As shown in fig. 7, in this embodiment, a specific implementation process of the multi-scale decomposition in step S4 is as follows:

s41, extracting complementary and rich characteristic information of signals with different scales by utilizing multi-scale decomposition, and setting x_iIs the original signal x ═ x₁，x₂，…，x_NH value of, where N is the total number of samples; obtaining a continuous signal { y (S) } from the raw signal by using a multiscale factor S; with a four-layer scale decomposition, each element of the different scale signals is represented as:

when the value of the multi-scale factor is S, the total number of samples in the scale is N/S; j represents the jth sample out of the total number of samples at the scale; js represents the abbreviation for the multiplication of both j and s; y is_j ^(s)When the scale factor is S, j point data in the total sample under the scale is represented;

s42, according to the input unit size and the multi-scale factor coefficient of the convolutional network, as shown in fig. 8, respectively intercepting 3072, 1536, 1024, 716 consecutive data of the four-scale signals to form each unit, and then sequentially connecting the four units to construct each two-dimensional convolutional neural network 2D-CNN input unit for subsequent convolutional neural network CNN training.

In this embodiment, additional gaussian noise based on different SNR is added to the test data for evaluation to check the robustness of the method of the present invention to environmental noise, which is defined as:

wherein, P_signalIs the power of the original signal; p_noiseThe power of the additive gaussian noise.

As shown in fig. 9, the present invention also provides a harmonic reducer fault diagnosis system based on a generative countermeasure network, which can be applied to off-line and on-line diagnosis, and comprises: the system comprises a generating type confrontation network GAN model, a fault data generating module, an industrial scene module, a real data collecting module, a local database module, a remote server, a balanced data set module, a multi-scale convolutional neural network MSCNN model and a fault diagnosis result module;

the method comprises the following steps of off-line diagnosis, wherein a generative confrontation network GAN model is connected with a fault data generation module, and the generative confrontation network GAN model transmits generated fault data into the fault data generation module;

the industrial scene module is connected with the real data collecting module, real data collected through an industrial scene are transmitted to the real data collecting module, the real data collecting module transmits the real data to the local database through wireless connection, a new balance data set is formed by the generated fault data and the real data in the local database and is input into the balance data set module, and a fault diagnosis result is obtained through the multi-scale convolutional neural network MSCNN model;

and in on-line diagnosis, the industrial scene module is connected with the real data collecting module, real data are uploaded to a remote server for storage through wired network connection, and then a fault diagnosis result is obtained through a multi-scale convolutional neural network MSCNN model.

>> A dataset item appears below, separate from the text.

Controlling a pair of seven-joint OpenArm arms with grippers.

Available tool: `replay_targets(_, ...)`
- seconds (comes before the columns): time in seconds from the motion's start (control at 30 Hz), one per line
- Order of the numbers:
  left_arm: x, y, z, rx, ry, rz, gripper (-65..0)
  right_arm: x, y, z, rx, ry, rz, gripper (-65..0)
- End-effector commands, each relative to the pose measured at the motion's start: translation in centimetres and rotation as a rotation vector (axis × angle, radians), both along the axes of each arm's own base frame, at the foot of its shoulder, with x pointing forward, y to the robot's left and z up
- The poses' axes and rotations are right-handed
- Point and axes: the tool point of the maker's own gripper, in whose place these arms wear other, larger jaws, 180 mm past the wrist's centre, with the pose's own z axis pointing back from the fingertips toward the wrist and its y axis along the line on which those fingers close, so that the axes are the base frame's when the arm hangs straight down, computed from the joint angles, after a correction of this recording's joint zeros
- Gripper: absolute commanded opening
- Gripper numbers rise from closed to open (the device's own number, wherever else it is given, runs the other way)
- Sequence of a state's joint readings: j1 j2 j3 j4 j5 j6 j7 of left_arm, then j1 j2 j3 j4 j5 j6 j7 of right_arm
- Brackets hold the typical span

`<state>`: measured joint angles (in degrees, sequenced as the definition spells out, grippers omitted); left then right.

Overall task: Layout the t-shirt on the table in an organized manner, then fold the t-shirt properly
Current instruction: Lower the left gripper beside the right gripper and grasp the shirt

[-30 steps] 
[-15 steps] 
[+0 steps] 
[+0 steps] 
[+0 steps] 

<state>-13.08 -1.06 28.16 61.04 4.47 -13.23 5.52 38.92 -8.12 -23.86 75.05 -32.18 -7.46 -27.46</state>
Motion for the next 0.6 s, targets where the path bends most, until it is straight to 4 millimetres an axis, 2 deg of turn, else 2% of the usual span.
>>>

Specifically, the online diagnosis operation can share the collected real data with a local database through a remote server, update the local database and optimize the multi-scale convolutional neural network MSCNN model, so that the online diagnosis operation is more suitable for the diagnosis of equipment. Therefore, the diagnostic system of the embodiment can collect and display the operation data of the first-out equipment in real time, realize the fault diagnosis of harmonic transmission by depending on a network model, and provide adjustment feedback for the equipment.

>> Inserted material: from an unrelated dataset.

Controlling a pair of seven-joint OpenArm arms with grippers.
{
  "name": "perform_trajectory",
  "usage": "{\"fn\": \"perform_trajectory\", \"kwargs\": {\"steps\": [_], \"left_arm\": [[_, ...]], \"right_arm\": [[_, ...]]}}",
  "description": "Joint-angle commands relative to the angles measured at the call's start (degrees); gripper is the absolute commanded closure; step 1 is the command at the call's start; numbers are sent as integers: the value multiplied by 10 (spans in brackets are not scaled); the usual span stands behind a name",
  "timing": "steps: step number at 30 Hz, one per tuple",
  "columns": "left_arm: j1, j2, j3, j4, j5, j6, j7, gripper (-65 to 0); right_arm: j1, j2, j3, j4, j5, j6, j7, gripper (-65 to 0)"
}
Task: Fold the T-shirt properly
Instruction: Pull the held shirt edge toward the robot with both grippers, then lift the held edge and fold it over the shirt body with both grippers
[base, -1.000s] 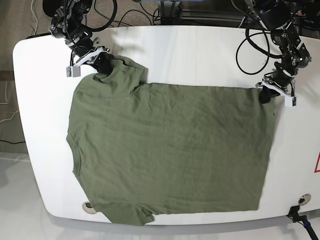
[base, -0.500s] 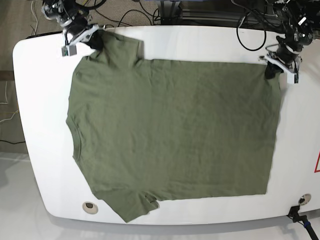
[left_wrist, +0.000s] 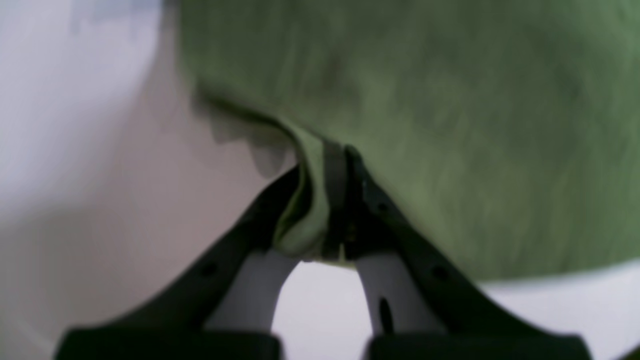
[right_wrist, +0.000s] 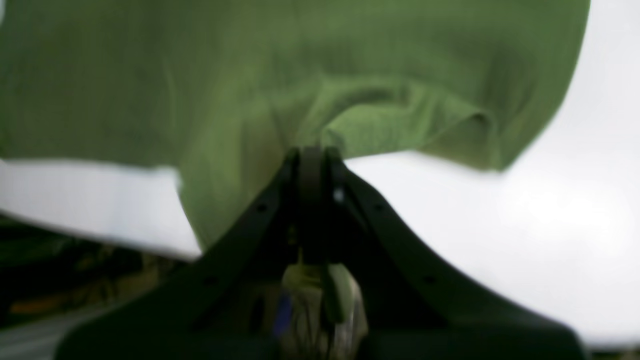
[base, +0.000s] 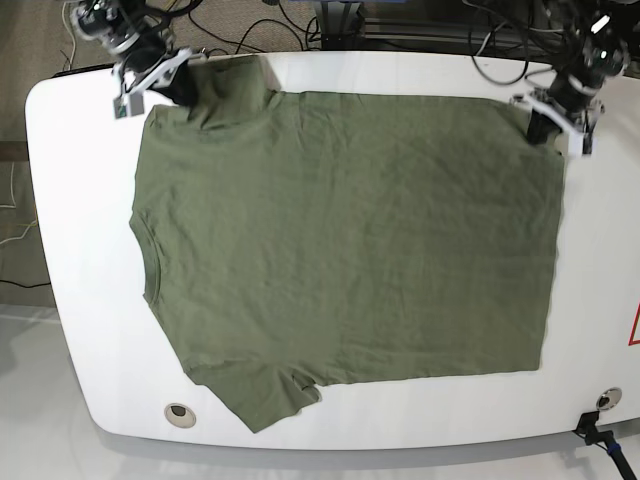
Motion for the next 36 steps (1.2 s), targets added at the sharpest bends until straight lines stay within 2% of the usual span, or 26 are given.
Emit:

The above embodiments are preferred embodiments of the present invention, but the present invention is not limited to the above embodiments, and any other changes, modifications, substitutions, combinations, and simplifications which do not depart from the spirit and principle of the present invention should be construed as equivalents thereof, and all such changes, modifications, substitutions, combinations, and simplifications are intended to be included in the scope of the present invention.